▸ What the exercise asks
Throughout the material below, tally the lines containing "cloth" and give the total with no accompanying text.

------ Information provided ------

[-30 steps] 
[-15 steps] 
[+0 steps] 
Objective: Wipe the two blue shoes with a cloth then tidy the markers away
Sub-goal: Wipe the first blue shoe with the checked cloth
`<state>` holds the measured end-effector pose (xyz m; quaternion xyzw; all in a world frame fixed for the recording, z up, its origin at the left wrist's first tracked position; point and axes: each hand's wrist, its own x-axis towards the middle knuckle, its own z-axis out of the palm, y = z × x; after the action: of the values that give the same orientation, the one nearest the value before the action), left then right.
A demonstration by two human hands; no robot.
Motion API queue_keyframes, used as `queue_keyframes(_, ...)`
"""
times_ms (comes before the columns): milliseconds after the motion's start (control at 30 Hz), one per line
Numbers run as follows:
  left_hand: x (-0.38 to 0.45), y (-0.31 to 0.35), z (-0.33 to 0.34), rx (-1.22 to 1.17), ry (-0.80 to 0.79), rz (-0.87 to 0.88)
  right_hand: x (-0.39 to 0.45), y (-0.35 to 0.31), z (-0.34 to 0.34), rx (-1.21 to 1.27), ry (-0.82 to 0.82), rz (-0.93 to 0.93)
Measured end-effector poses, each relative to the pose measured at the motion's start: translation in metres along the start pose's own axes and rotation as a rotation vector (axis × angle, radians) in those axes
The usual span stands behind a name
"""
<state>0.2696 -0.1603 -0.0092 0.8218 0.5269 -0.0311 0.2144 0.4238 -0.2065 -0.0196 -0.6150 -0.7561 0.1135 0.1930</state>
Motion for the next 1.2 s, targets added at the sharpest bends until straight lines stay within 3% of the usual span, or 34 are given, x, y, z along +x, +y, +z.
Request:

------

▸ Exercise solution
2